What to work on →
Copy out every line in the entries below that includes "camera".

Data to process →
Start of Block

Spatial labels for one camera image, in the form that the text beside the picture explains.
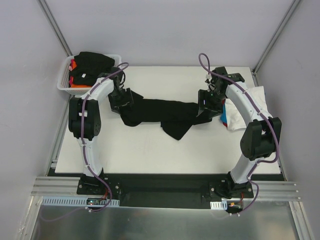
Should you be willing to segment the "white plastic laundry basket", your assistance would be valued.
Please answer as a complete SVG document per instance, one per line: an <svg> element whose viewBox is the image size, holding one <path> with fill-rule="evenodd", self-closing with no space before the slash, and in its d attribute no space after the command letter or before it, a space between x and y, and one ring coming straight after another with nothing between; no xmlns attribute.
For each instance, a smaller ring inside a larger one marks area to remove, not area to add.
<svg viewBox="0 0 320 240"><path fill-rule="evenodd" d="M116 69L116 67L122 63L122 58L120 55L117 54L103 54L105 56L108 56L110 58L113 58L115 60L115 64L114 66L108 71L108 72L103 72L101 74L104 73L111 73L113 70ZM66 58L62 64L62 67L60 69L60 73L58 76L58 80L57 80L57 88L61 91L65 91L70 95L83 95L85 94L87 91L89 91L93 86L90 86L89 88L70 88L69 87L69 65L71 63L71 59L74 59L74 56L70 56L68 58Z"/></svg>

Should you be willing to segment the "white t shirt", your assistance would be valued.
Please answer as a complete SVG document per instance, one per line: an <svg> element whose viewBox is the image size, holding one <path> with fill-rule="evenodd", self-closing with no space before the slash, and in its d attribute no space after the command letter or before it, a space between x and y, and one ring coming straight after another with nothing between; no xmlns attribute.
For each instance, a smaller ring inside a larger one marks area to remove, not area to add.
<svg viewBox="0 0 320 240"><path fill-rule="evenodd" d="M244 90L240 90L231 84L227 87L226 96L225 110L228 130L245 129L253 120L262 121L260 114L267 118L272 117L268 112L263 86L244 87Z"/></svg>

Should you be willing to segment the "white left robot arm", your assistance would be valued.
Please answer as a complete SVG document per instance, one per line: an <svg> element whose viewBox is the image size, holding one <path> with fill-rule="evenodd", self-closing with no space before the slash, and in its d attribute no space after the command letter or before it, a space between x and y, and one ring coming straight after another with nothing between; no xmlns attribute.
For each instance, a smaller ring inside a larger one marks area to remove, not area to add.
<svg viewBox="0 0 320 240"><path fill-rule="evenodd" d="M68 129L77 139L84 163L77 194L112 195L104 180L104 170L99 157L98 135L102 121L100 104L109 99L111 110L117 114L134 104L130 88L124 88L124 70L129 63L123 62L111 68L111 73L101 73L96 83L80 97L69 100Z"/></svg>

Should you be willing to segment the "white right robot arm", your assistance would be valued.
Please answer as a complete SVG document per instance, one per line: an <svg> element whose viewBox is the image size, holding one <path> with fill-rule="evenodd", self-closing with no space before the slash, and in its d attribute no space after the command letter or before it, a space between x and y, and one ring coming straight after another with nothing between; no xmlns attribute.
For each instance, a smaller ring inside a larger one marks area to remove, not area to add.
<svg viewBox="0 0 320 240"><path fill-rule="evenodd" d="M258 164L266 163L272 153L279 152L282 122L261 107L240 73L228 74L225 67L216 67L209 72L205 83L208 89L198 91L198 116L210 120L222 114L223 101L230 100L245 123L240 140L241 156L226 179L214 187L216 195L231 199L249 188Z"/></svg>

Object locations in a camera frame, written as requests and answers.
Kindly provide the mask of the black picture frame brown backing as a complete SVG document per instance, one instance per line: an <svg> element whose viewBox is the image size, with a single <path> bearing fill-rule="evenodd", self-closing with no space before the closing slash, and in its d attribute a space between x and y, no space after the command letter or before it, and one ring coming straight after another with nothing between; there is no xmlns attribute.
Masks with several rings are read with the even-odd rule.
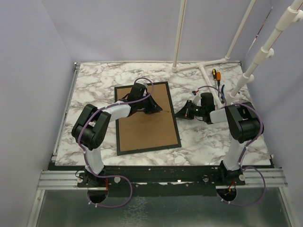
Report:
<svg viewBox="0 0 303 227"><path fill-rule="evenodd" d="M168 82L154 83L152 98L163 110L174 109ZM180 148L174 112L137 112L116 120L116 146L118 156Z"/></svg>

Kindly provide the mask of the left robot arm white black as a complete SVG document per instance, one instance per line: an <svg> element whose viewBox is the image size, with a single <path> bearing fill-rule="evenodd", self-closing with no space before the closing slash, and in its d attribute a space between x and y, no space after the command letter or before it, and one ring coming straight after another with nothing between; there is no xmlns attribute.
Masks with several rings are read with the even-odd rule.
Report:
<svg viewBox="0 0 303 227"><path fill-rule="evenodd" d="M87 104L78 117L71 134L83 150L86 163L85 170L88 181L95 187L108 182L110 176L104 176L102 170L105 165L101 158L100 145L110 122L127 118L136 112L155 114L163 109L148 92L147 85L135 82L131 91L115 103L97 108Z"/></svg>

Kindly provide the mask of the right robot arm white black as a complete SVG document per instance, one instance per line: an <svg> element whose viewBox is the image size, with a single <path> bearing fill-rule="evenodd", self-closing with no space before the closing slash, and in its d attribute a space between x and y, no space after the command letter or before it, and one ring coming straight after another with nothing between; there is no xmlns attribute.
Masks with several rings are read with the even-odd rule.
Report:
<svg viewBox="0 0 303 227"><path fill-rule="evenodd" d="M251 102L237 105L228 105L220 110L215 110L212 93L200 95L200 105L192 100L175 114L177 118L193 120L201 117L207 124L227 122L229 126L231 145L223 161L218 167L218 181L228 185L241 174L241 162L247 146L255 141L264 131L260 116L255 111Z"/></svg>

End of Block

Solved exercise →
Spatial labels for one camera image, in the form that the text beside the picture explains.
Object locations in a camera frame, written as requests and answers.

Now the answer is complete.